Source data —
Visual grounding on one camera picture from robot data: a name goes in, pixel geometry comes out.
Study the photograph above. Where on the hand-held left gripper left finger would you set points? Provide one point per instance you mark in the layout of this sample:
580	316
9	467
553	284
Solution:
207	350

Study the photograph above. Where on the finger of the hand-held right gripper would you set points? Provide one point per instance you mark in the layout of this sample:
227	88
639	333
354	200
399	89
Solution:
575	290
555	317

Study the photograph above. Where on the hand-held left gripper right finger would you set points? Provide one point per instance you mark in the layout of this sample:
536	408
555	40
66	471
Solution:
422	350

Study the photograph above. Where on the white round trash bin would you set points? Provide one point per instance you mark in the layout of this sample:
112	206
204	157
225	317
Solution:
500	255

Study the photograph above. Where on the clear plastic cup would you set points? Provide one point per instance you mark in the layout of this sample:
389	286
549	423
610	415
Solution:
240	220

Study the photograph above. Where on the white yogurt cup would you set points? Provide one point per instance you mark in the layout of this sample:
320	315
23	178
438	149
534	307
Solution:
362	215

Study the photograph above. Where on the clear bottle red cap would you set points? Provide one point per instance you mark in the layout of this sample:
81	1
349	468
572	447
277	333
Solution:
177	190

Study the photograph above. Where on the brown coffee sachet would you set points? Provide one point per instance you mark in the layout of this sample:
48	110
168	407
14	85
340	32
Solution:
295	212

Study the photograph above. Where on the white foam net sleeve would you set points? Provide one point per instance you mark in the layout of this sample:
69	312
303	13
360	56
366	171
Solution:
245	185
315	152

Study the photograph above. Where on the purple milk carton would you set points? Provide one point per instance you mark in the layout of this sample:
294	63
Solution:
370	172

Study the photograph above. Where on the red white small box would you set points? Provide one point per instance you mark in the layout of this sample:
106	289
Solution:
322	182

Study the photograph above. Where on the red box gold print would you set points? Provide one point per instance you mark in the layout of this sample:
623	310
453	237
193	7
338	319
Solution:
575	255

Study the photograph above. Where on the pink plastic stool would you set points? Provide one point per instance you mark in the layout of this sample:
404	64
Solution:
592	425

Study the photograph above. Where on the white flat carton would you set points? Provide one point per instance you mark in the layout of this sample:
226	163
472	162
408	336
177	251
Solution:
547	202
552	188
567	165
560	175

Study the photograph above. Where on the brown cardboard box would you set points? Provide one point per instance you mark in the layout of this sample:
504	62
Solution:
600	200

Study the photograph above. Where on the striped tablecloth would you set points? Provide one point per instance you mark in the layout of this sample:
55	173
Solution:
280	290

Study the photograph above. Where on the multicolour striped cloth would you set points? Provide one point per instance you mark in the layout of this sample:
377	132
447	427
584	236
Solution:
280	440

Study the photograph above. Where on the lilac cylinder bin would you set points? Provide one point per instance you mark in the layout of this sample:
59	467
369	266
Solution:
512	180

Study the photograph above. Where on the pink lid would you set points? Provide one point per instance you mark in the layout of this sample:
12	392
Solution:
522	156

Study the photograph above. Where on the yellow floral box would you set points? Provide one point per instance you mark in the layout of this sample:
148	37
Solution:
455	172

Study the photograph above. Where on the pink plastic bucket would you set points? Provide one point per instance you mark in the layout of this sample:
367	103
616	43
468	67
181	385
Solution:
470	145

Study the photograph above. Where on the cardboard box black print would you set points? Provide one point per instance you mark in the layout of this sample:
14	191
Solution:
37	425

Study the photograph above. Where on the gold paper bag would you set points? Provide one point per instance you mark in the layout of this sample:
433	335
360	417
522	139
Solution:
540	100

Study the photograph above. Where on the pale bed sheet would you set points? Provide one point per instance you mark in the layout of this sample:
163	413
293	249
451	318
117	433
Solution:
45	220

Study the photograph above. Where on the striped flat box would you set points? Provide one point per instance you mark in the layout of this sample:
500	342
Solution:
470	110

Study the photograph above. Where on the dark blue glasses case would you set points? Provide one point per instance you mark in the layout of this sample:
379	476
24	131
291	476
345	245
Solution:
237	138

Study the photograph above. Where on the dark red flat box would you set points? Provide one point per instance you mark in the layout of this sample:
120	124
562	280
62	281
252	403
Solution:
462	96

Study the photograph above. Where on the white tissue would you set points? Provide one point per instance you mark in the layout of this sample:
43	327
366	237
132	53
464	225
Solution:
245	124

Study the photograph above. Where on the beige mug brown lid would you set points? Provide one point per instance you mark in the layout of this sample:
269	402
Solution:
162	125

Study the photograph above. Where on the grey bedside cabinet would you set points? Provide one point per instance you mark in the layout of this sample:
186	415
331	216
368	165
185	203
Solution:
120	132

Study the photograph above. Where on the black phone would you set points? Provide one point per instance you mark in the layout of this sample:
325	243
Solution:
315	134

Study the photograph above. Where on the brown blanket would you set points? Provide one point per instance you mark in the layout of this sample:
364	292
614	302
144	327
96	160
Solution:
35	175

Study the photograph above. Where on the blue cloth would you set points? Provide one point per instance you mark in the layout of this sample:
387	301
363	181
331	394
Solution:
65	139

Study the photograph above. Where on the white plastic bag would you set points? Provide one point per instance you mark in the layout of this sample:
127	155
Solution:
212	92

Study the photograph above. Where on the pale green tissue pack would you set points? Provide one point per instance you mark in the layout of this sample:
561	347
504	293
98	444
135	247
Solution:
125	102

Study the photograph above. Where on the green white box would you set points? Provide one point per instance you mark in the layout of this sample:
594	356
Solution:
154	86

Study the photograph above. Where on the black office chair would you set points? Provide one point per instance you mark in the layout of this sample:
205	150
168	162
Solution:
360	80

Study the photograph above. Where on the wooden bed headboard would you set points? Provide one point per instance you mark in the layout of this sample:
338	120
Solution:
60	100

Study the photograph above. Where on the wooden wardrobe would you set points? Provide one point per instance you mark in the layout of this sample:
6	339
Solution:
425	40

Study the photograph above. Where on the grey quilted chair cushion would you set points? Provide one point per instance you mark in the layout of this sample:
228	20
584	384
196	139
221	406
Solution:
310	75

Task details —
Please write out the records above once more, exactly and completely.

Response —
Visual grounding on one camera picture from robot data: a name goes in, pixel geometry comes out.
Study the photograph above. Where on the hand-held left gripper left finger would you set points? Provide one point per instance you mark in the layout of this sample:
580	316
9	467
553	284
Solution:
207	350

Study the photograph above. Where on the finger of the hand-held right gripper would you set points? Provide one point per instance you mark in the layout of this sample:
227	88
639	333
354	200
399	89
Solution:
575	290
555	317

Study the photograph above. Where on the hand-held left gripper right finger would you set points? Provide one point per instance you mark in the layout of this sample:
536	408
555	40
66	471
Solution:
422	350

Study the photograph above. Where on the white round trash bin would you set points? Provide one point per instance you mark in the layout of this sample:
112	206
204	157
225	317
Solution:
500	255

Study the photograph above. Where on the clear plastic cup would you set points? Provide one point per instance you mark in the layout of this sample:
389	286
549	423
610	415
Solution:
240	220

Study the photograph above. Where on the white yogurt cup would you set points? Provide one point per instance you mark in the layout of this sample:
320	315
23	178
438	149
534	307
Solution:
362	215

Study the photograph above. Where on the clear bottle red cap would you set points? Provide one point per instance you mark in the layout of this sample:
81	1
349	468
572	447
277	333
Solution:
177	190

Study the photograph above. Where on the brown coffee sachet would you set points? Provide one point per instance you mark in the layout of this sample:
48	110
168	407
14	85
340	32
Solution:
295	212

Study the photograph above. Where on the white foam net sleeve would you set points? Provide one point per instance you mark in the layout of this sample:
69	312
303	13
360	56
366	171
Solution:
245	185
315	152

Study the photograph above. Where on the purple milk carton would you set points? Provide one point per instance you mark in the layout of this sample:
294	63
Solution:
370	172

Study the photograph above. Where on the red white small box would you set points? Provide one point per instance you mark in the layout of this sample:
106	289
Solution:
322	182

Study the photograph above. Where on the red box gold print would you set points? Provide one point per instance you mark in the layout of this sample:
623	310
453	237
193	7
338	319
Solution:
575	255

Study the photograph above. Where on the pink plastic stool would you set points? Provide one point per instance you mark in the layout of this sample:
404	64
Solution:
592	425

Study the photograph above. Where on the white flat carton would you set points? Provide one point per instance you mark in the layout of this sample:
226	163
472	162
408	336
177	251
Solution:
547	202
552	188
567	165
560	175

Study the photograph above. Where on the brown cardboard box would you set points? Provide one point per instance you mark in the layout of this sample:
504	62
Solution:
600	200

Study the photograph above. Where on the striped tablecloth would you set points? Provide one point per instance you mark in the layout of this sample:
55	173
Solution:
280	290

Study the photograph above. Where on the multicolour striped cloth would you set points? Provide one point per instance you mark in the layout of this sample:
377	132
447	427
584	236
Solution:
280	440

Study the photograph above. Where on the lilac cylinder bin would you set points? Provide one point per instance you mark in the layout of this sample:
59	467
369	266
Solution:
512	180

Study the photograph above. Where on the pink lid would you set points? Provide one point per instance you mark in the layout of this sample:
12	392
Solution:
522	156

Study the photograph above. Where on the yellow floral box would you set points? Provide one point per instance you mark in the layout of this sample:
148	37
Solution:
455	172

Study the photograph above. Where on the pink plastic bucket would you set points? Provide one point per instance you mark in the layout of this sample:
367	103
616	43
468	67
181	385
Solution:
470	145

Study the photograph above. Where on the cardboard box black print would you set points? Provide one point per instance you mark in the layout of this sample:
14	191
Solution:
37	425

Study the photograph above. Where on the gold paper bag would you set points? Provide one point per instance you mark in the layout of this sample:
433	335
360	417
522	139
Solution:
540	100

Study the photograph above. Where on the pale bed sheet would you set points? Provide one point per instance you mark in the layout of this sample:
163	413
293	249
451	318
117	433
Solution:
45	220

Study the photograph above. Where on the striped flat box would you set points? Provide one point per instance you mark in the layout of this sample:
500	342
Solution:
470	110

Study the photograph above. Where on the dark blue glasses case would you set points? Provide one point per instance you mark in the layout of this sample:
379	476
24	131
291	476
345	245
Solution:
237	138

Study the photograph above. Where on the dark red flat box would you set points? Provide one point per instance you mark in the layout of this sample:
120	124
562	280
62	281
252	403
Solution:
462	96

Study the photograph above. Where on the white tissue would you set points? Provide one point per instance you mark in the layout of this sample:
43	327
366	237
132	53
464	225
Solution:
245	124

Study the photograph above. Where on the beige mug brown lid would you set points? Provide one point per instance you mark in the layout of this sample:
269	402
Solution:
162	125

Study the photograph above. Where on the grey bedside cabinet would you set points? Provide one point per instance you mark in the layout of this sample:
186	415
331	216
368	165
185	203
Solution:
120	132

Study the photograph above. Where on the black phone would you set points? Provide one point per instance you mark in the layout of this sample:
325	243
Solution:
315	134

Study the photograph above. Where on the brown blanket would you set points? Provide one point per instance you mark in the layout of this sample:
364	292
614	302
144	327
96	160
Solution:
35	175

Study the photograph above. Where on the blue cloth would you set points? Provide one point per instance you mark in the layout of this sample:
387	301
363	181
331	394
Solution:
65	139

Study the photograph above. Where on the white plastic bag would you set points? Provide one point per instance you mark in the layout of this sample:
127	155
Solution:
212	92

Study the photograph above. Where on the pale green tissue pack would you set points? Provide one point per instance you mark in the layout of this sample:
561	347
504	293
98	444
135	247
Solution:
125	102

Study the photograph above. Where on the green white box would you set points? Provide one point per instance you mark in the layout of this sample:
594	356
Solution:
154	86

Study the photograph above. Where on the black office chair would you set points? Provide one point per instance you mark in the layout of this sample:
205	150
168	162
Solution:
360	80

Study the photograph above. Where on the wooden bed headboard would you set points? Provide one point per instance you mark in the layout of this sample:
338	120
Solution:
60	100

Study the photograph above. Where on the wooden wardrobe would you set points? Provide one point per instance you mark in the layout of this sample:
6	339
Solution:
425	40

Study the photograph above. Where on the grey quilted chair cushion would you set points? Provide one point per instance you mark in the layout of this sample:
228	20
584	384
196	139
221	406
Solution:
310	75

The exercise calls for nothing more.